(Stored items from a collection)
########

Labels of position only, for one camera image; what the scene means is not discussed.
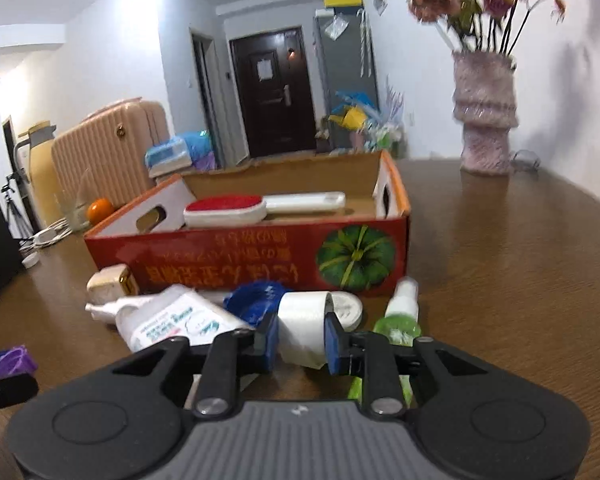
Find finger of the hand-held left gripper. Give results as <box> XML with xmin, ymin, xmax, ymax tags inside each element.
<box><xmin>0</xmin><ymin>374</ymin><xmax>39</xmax><ymax>422</ymax></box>

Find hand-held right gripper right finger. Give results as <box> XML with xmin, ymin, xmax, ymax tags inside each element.
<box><xmin>324</xmin><ymin>312</ymin><xmax>491</xmax><ymax>418</ymax></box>

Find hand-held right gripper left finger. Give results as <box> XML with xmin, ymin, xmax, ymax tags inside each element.
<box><xmin>112</xmin><ymin>312</ymin><xmax>281</xmax><ymax>418</ymax></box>

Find white plastic roll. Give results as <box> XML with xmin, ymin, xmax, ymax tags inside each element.
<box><xmin>277</xmin><ymin>291</ymin><xmax>333</xmax><ymax>368</ymax></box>

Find blue ribbed cap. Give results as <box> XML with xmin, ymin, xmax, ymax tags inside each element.
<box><xmin>223</xmin><ymin>281</ymin><xmax>288</xmax><ymax>326</ymax></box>

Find green spray bottle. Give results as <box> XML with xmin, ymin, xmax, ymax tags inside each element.
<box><xmin>350</xmin><ymin>276</ymin><xmax>423</xmax><ymax>406</ymax></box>

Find red cardboard box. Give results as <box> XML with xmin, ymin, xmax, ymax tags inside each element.
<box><xmin>84</xmin><ymin>149</ymin><xmax>411</xmax><ymax>297</ymax></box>

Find white labelled bottle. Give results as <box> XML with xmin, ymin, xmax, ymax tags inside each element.
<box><xmin>84</xmin><ymin>284</ymin><xmax>255</xmax><ymax>353</ymax></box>

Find red and white lint brush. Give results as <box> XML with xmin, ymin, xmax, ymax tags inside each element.
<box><xmin>183</xmin><ymin>191</ymin><xmax>347</xmax><ymax>230</ymax></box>

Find purple cloth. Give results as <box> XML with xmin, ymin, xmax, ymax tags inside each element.
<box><xmin>0</xmin><ymin>345</ymin><xmax>35</xmax><ymax>381</ymax></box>

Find white power strip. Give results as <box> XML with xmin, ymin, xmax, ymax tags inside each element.
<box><xmin>20</xmin><ymin>220</ymin><xmax>73</xmax><ymax>251</ymax></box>

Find black tripod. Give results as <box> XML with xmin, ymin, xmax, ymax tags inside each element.
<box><xmin>0</xmin><ymin>175</ymin><xmax>33</xmax><ymax>241</ymax></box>

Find clear glass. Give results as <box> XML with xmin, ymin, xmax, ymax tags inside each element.
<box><xmin>54</xmin><ymin>170</ymin><xmax>98</xmax><ymax>233</ymax></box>

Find orange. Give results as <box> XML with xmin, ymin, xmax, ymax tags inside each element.
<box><xmin>87</xmin><ymin>198</ymin><xmax>115</xmax><ymax>225</ymax></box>

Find blue tissue pack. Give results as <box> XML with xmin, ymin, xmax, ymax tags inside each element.
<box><xmin>172</xmin><ymin>130</ymin><xmax>215</xmax><ymax>171</ymax></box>

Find white tissue pack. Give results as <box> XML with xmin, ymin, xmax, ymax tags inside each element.
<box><xmin>146</xmin><ymin>139</ymin><xmax>191</xmax><ymax>178</ymax></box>

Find yellow thermos jug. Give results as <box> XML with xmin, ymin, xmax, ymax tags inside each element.
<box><xmin>14</xmin><ymin>122</ymin><xmax>58</xmax><ymax>228</ymax></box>

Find dark brown door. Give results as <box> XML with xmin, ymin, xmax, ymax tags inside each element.
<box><xmin>230</xmin><ymin>27</ymin><xmax>317</xmax><ymax>158</ymax></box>

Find lavender flower bunch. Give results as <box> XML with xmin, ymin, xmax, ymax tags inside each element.
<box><xmin>384</xmin><ymin>80</ymin><xmax>407</xmax><ymax>131</ymax></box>

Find pink ribbed suitcase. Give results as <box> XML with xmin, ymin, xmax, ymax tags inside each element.
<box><xmin>51</xmin><ymin>100</ymin><xmax>171</xmax><ymax>211</ymax></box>

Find eyeglasses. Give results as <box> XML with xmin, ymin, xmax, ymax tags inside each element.
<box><xmin>510</xmin><ymin>150</ymin><xmax>541</xmax><ymax>173</ymax></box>

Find pink textured vase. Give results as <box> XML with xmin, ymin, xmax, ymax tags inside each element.
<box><xmin>452</xmin><ymin>51</ymin><xmax>520</xmax><ymax>176</ymax></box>

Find grey refrigerator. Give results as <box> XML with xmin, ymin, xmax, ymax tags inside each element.
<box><xmin>314</xmin><ymin>7</ymin><xmax>381</xmax><ymax>151</ymax></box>

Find hanging umbrella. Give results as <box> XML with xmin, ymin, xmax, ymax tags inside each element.
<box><xmin>359</xmin><ymin>7</ymin><xmax>371</xmax><ymax>77</ymax></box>

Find clear plastic bag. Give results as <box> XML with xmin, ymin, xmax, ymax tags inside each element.
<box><xmin>325</xmin><ymin>15</ymin><xmax>351</xmax><ymax>41</ymax></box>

########

### Problem details
Give every entry back unchanged, with no pictures.

### Answer to this exercise
Labels of position only, for one camera image; what the scene means is not discussed.
Find finger of the hand-held left gripper. Give results as <box> XML with xmin, ymin, xmax, ymax tags inside each element.
<box><xmin>0</xmin><ymin>374</ymin><xmax>39</xmax><ymax>422</ymax></box>

Find hand-held right gripper right finger. Give results as <box> XML with xmin, ymin, xmax, ymax tags inside each element.
<box><xmin>324</xmin><ymin>312</ymin><xmax>491</xmax><ymax>418</ymax></box>

Find hand-held right gripper left finger. Give results as <box> XML with xmin, ymin, xmax, ymax tags inside each element.
<box><xmin>112</xmin><ymin>312</ymin><xmax>281</xmax><ymax>418</ymax></box>

Find white plastic roll. Give results as <box> XML with xmin, ymin, xmax, ymax tags inside each element.
<box><xmin>277</xmin><ymin>291</ymin><xmax>333</xmax><ymax>368</ymax></box>

Find blue ribbed cap. Give results as <box> XML with xmin, ymin, xmax, ymax tags inside each element.
<box><xmin>223</xmin><ymin>281</ymin><xmax>288</xmax><ymax>326</ymax></box>

Find green spray bottle. Give results as <box> XML with xmin, ymin, xmax, ymax tags inside each element.
<box><xmin>350</xmin><ymin>276</ymin><xmax>423</xmax><ymax>406</ymax></box>

Find red cardboard box. Give results as <box> XML with xmin, ymin, xmax, ymax tags inside each element.
<box><xmin>84</xmin><ymin>149</ymin><xmax>411</xmax><ymax>297</ymax></box>

Find white labelled bottle. Give results as <box> XML with xmin, ymin, xmax, ymax tags inside each element.
<box><xmin>84</xmin><ymin>284</ymin><xmax>255</xmax><ymax>353</ymax></box>

Find red and white lint brush. Give results as <box> XML with xmin, ymin, xmax, ymax tags inside each element.
<box><xmin>183</xmin><ymin>191</ymin><xmax>347</xmax><ymax>230</ymax></box>

Find purple cloth. Give results as <box> XML with xmin, ymin, xmax, ymax tags inside each element.
<box><xmin>0</xmin><ymin>345</ymin><xmax>35</xmax><ymax>381</ymax></box>

Find white power strip. Give results as <box> XML with xmin, ymin, xmax, ymax tags inside each element.
<box><xmin>20</xmin><ymin>220</ymin><xmax>73</xmax><ymax>251</ymax></box>

Find black tripod. Give results as <box> XML with xmin, ymin, xmax, ymax tags inside each element.
<box><xmin>0</xmin><ymin>175</ymin><xmax>33</xmax><ymax>241</ymax></box>

Find clear glass. Give results as <box> XML with xmin, ymin, xmax, ymax tags inside each element.
<box><xmin>54</xmin><ymin>170</ymin><xmax>98</xmax><ymax>233</ymax></box>

Find orange. Give results as <box> XML with xmin, ymin, xmax, ymax tags inside each element.
<box><xmin>87</xmin><ymin>198</ymin><xmax>115</xmax><ymax>225</ymax></box>

Find blue tissue pack. Give results as <box> XML with xmin, ymin, xmax, ymax tags inside each element.
<box><xmin>172</xmin><ymin>130</ymin><xmax>215</xmax><ymax>171</ymax></box>

Find white tissue pack. Give results as <box> XML with xmin, ymin, xmax, ymax tags inside each element.
<box><xmin>146</xmin><ymin>139</ymin><xmax>191</xmax><ymax>178</ymax></box>

Find yellow thermos jug. Give results as <box> XML with xmin, ymin, xmax, ymax tags inside each element.
<box><xmin>14</xmin><ymin>122</ymin><xmax>58</xmax><ymax>228</ymax></box>

Find dark brown door. Give results as <box> XML with xmin, ymin, xmax, ymax tags inside each element.
<box><xmin>230</xmin><ymin>27</ymin><xmax>317</xmax><ymax>158</ymax></box>

Find lavender flower bunch. Give results as <box> XML with xmin, ymin, xmax, ymax tags inside each element.
<box><xmin>384</xmin><ymin>80</ymin><xmax>407</xmax><ymax>131</ymax></box>

Find pink ribbed suitcase. Give results as <box> XML with xmin, ymin, xmax, ymax tags inside each element.
<box><xmin>51</xmin><ymin>100</ymin><xmax>171</xmax><ymax>211</ymax></box>

Find eyeglasses. Give results as <box> XML with xmin, ymin, xmax, ymax tags inside each element.
<box><xmin>510</xmin><ymin>150</ymin><xmax>541</xmax><ymax>173</ymax></box>

Find pink textured vase. Give results as <box> XML with xmin, ymin, xmax, ymax tags inside each element.
<box><xmin>452</xmin><ymin>51</ymin><xmax>520</xmax><ymax>176</ymax></box>

Find grey refrigerator. Give results as <box> XML with xmin, ymin, xmax, ymax tags inside each element.
<box><xmin>314</xmin><ymin>7</ymin><xmax>381</xmax><ymax>151</ymax></box>

Find hanging umbrella. Give results as <box> XML with xmin, ymin, xmax, ymax tags inside each element.
<box><xmin>359</xmin><ymin>7</ymin><xmax>371</xmax><ymax>77</ymax></box>

Find clear plastic bag. Give results as <box> XML with xmin, ymin, xmax, ymax tags inside each element.
<box><xmin>325</xmin><ymin>15</ymin><xmax>351</xmax><ymax>41</ymax></box>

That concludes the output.